Fascinating post! Makes me wish there were Salons like this in Paris today! (Actually, it makes me wish I were smart enough to be part of a Salon like this in Paris today--lol).

Paris Paul

Jeanie said...

This is an interesting bit of history I don't know much about, though I always have felt a tad envious of those salons with their stimulating conversations on so many things!

It made me smile when you said you were asked to take the photos. Last year as I prepared to leave for France, my Rick asked me to find 48 Rue de Rome, the former publishing house of Max Eschig, whose music he often purchased for guitar. It seemed way out of the way to the neophyte (it wasn't) and ended up being a wonderful day of listening to guitar music in the shops on Rue de Rome and Madrid before walking toward the opera, Printemps, etc.
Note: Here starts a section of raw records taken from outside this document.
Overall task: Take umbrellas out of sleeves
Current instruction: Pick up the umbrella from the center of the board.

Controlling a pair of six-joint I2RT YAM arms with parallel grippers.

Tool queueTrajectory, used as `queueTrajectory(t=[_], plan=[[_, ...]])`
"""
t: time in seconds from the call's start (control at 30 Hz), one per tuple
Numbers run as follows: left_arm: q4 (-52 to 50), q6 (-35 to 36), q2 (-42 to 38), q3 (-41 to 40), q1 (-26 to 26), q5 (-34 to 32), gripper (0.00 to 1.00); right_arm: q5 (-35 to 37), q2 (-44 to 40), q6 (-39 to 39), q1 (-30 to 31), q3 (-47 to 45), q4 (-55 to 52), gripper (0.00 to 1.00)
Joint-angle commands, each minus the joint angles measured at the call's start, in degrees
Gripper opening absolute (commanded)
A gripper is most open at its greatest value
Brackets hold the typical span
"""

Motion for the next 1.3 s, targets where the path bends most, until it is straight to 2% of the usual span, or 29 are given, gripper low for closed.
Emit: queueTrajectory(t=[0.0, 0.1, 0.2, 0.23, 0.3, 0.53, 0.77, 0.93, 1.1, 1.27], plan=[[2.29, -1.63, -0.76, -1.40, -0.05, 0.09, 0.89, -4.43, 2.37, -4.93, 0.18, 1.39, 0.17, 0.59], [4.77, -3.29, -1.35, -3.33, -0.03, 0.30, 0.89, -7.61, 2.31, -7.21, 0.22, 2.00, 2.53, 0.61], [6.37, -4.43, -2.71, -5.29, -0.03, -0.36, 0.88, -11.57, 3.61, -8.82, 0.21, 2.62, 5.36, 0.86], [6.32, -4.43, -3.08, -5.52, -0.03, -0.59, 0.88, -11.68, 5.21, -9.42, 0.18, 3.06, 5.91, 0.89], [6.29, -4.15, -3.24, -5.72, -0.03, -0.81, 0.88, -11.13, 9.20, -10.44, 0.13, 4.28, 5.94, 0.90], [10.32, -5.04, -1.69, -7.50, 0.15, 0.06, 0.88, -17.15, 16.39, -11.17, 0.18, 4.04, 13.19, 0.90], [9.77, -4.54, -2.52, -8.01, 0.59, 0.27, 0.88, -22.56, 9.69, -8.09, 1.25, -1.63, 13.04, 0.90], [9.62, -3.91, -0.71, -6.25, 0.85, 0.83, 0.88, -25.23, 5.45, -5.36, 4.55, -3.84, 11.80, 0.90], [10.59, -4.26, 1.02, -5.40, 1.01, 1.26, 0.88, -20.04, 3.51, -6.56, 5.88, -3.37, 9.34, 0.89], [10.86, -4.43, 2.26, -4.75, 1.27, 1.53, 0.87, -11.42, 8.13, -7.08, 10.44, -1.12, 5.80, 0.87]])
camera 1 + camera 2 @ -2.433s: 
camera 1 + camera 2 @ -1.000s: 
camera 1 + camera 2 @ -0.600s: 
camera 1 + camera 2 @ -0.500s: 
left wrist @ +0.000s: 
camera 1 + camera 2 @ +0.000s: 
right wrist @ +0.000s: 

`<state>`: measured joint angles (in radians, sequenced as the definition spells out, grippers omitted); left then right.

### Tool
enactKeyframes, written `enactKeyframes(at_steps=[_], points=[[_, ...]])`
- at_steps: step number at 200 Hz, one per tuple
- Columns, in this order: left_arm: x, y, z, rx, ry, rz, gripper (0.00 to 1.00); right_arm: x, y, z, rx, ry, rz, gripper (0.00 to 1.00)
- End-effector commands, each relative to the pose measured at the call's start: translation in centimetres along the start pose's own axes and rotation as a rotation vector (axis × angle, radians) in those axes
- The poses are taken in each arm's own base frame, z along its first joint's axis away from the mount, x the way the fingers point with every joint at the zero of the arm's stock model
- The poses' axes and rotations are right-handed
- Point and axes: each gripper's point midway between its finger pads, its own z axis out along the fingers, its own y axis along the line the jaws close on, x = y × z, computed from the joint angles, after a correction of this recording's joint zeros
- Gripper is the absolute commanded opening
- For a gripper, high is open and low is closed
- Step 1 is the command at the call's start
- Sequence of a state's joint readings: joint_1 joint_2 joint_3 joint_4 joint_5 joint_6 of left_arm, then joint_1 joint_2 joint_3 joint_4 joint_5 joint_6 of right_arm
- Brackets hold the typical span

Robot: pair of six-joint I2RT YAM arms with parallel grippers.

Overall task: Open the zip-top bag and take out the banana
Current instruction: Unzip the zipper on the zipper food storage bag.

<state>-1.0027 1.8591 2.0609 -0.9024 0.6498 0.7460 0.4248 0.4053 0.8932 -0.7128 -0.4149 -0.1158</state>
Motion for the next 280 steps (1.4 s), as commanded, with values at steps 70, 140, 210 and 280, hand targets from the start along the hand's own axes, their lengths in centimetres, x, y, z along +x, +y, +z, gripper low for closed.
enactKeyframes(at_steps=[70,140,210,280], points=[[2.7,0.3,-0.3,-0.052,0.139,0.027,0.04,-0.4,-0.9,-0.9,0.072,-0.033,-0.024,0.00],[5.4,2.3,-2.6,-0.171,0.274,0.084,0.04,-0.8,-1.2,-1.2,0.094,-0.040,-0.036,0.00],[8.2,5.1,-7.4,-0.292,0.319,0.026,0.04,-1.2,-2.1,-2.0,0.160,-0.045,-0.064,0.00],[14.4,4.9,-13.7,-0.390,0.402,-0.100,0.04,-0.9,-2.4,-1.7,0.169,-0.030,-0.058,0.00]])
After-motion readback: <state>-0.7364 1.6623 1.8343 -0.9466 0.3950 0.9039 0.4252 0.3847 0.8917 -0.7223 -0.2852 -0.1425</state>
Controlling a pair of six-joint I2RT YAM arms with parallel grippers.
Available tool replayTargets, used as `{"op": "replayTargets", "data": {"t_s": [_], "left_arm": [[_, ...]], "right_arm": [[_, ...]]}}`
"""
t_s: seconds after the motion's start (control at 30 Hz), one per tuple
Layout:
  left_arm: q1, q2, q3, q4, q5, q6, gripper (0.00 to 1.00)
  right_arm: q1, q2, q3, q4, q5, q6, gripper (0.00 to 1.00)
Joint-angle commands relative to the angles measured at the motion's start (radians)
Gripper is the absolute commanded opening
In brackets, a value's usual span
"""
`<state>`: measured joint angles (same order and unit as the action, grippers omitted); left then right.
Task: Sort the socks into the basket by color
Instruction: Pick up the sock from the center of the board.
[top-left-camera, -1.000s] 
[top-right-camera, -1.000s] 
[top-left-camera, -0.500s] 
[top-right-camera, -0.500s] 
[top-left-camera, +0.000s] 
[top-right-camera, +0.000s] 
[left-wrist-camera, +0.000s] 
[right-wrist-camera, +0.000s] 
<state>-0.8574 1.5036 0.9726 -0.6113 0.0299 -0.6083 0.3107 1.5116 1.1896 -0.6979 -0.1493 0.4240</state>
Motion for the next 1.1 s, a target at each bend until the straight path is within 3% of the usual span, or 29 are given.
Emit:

The photos I got weren't the best (and not too bad), but they were special and I found it! (No plaque, either!) I loved the adventure of it!

My verification word is "quisman" -- not quite "quizman" but enough to think of you as the person who brings me all this new info -- now, when is the quiz?!

Trotter said...

Great post!!
Seating fifty around the table would have been interesting for sure; and that lagoon in Lesbos sounds appealing...

Unknown said...

I went to Paris hoping to see the places where my modern secular identity was formed. I found the apartments mentioned by Arthur Wilson as being the homes of Diderot and Holbach. I also visited the Eglise St. Roche where Diderot and Holbach are buried. I was disappointed to find there were no commemorative plaques.

I believe modern Western societies identify more with empiricism rather than any ideology. An epistemological evolutionary step the Encyclopedists did much to create and promote. I expected to find commemorative plaques and exhibits honouring the people who created our modern empirical identity.

Thanks for the pictures of Holbach's Paris home. I consider these places as important to modern secular empiricists as Jerusalem is to Jewish and Christian religious idealists. People in Paris don't seem to be aware of the significance of these places.